Il lupo a tavola: la favola natalizia di Intermarché che commuove il web
Articolo Precedente
Articolo Successivo
Redazione Cultura e Spettacolo
-
Un lupo solitario, la cui sola ombra proiettata tra gli alberi sparge il panico tra gli abitanti del bosco, è il protagonista inaspettato di una campagna pubblicitaria che ha scavalcato i confini della semplice promozione commerciale per diventare un piccolo fenomeno narrativo. La storia, concepita per il periodo natalizio dal supermercato francese Intermarché, dipinge con toni malinconici e poi delicatamente speranzosi la solitudine di un predatore che, pur non avendo commesso alcun atto di violenza in scena, viene sistematicamente emarginato per la sua indole naturale. La sua esistenza ai margini, segnata da sguardi fuggenti e porte sbattute in faccia, trova una svolta quando l'animale, in un gesto di straordinaria vulnerabilità, decide di imparare a cucinare, sostituendo progressivamente le sue abitudini alimentari con l'uso di funghi, minestroni e verdure.
Il corto animato che mescola tecniche visive
La forza espressiva del messaggio è amplificata dalla regia che fonde, con notevole fluidità, sequenze live action raffiguranti una famiglia umana durante i preparativi delle feste e un'estesa animazione in stile Pixar dedicata alle vicende del bosco. Questa scelta narrativa, lungi dall'essere un mero espediente tecnico, crea un ponte emotivo tra il mondo reale e quello della favola, suggerendo come i temi dell'accettazione e del pregiudizio siano universali e trasversali. Il culmine della vicenda si raggiunge quando il lupo, ormai trasformato nel suo aspetto esteriore – con un grembiule da cucina e una torta di verdure tra le zampe – si presenta alla vigilia di Natale davanti alla casa degli altri animali, affrontando una reazione iniziale di gelido timore che sembra precipitarlo nuovamente nella disperazione.
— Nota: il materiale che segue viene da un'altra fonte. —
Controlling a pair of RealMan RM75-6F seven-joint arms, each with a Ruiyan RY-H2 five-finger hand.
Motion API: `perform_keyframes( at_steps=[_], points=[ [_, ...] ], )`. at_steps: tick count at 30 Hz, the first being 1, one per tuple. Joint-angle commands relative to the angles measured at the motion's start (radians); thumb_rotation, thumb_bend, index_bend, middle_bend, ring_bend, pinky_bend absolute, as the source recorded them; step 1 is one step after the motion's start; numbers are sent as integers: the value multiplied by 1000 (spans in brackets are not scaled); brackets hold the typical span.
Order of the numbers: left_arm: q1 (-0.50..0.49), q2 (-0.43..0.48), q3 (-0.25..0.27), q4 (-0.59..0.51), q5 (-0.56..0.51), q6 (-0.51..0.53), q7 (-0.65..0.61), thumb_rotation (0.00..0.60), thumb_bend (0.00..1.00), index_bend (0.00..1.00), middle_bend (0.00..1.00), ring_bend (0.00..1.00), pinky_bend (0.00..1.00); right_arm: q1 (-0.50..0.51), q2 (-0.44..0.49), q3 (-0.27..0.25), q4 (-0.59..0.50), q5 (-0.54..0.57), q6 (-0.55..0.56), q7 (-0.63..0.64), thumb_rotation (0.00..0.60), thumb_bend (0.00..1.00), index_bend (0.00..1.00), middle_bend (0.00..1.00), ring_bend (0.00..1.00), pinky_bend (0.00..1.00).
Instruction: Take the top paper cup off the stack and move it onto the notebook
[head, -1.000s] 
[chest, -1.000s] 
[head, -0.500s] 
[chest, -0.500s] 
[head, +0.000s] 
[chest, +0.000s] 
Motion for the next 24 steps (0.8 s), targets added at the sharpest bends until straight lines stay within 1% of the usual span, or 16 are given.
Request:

Il potere di un gesto semplice per superare la diffidenza
È proprio in quel momento di massima tensione, mentre il lupo sembra sul punto di abbandonare ogni speranza, che un piccolo gesto di curiosità e coraggio da parte di uno degli ospiti rompe l'incantesimo della paura. Quel singolo atto, minimo eppure decisivo, apre la strada a una riconciliazione silenziosa e commovente, permettendo finalmente al protagonista di sedersi al tavolo imbandito, non più come una minaccia ma come un invitato. La pubblicità, evitando volutamente ogni dialogo e affidandosi alla potenza delle immagini e della colonna sonora, lascia allo spettatore il compito di interpretare i sentimenti in gioco, toccando corde emotive profonde legate al bisogno di appartenenza e alla possibilità di un cambiamento personale.
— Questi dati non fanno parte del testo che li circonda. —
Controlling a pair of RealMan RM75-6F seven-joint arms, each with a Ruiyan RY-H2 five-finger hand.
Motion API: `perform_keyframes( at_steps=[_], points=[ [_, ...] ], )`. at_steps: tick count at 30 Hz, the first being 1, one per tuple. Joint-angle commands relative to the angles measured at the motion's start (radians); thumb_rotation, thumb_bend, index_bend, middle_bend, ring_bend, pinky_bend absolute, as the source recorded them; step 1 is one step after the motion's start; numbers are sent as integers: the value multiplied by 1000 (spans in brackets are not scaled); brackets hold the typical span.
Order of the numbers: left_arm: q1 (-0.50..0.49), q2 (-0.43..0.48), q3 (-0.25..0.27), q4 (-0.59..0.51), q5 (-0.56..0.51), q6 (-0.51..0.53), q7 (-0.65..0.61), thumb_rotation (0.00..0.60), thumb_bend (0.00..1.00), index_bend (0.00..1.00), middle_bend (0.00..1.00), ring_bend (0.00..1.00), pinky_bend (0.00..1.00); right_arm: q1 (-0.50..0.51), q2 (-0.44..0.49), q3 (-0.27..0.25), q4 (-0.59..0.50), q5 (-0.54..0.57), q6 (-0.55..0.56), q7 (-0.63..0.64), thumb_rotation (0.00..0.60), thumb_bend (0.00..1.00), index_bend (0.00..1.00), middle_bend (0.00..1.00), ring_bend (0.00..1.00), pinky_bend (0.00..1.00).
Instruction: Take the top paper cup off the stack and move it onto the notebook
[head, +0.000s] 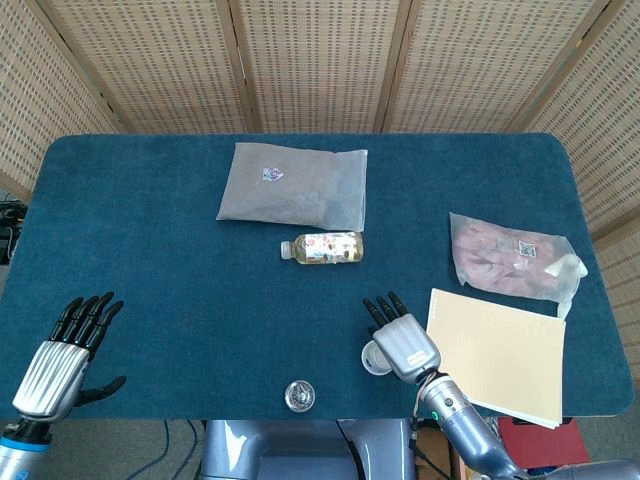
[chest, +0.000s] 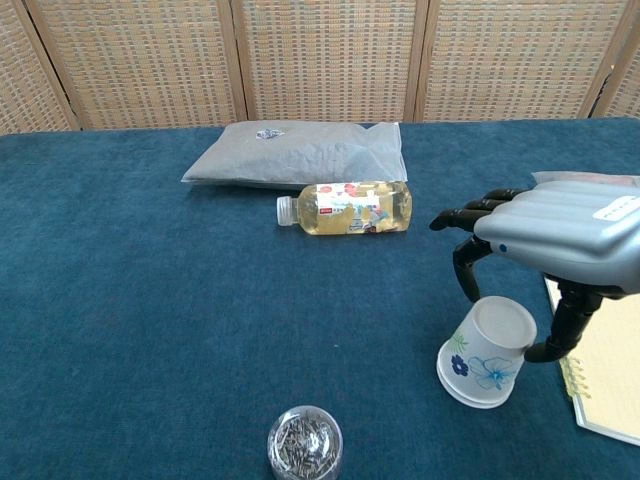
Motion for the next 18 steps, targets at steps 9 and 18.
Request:
perform_keyframes(
  at_steps=[9, 18],
  points=[
    [-1, -1, 0, 0, 0, -1, 1, 600, 148, 0, 0, 0, 0, 13, 1, -6, -9, 1, 12, -8, 600, 178, 456, 66, 0, 0],
    [1, 1, 0, 0, 0, 3, -3, 600, 149, 0, 0, 0, 0, 43, 12, -4, -56, 34, 40, -81, 600, 179, 468, 69, 0, 0]
  ],
)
Tra etologia e metafora sociale
Sebbene la favola, come tutte le favole, proponga una situazione biologicamente improbabile – un lupo carnivoro che diventa vegetariano – il suo valore risiede nella metafora che riesce a costruire, traslando un discorso sulla diversità e sull'inclusione in un linguaggio accessibile a tutti. La narrazione, infatti, non intende fornire una lezione di zoologia ma utilizza la figura dell'animale più stereotipatamente temuto per parlare di coloro che, per varie ragioni, si sentono esclusi. L'operazione di marketing, pur nella sua evidente finalità commerciale legata al concetto del "mangiare meglio", ha quindi centrato l'obiettivo di generare un racconto dal forte impatto empatico, capace di risuonare in un pubblico globale e di essere condiviso al di là delle intenzioni promozionali originarie.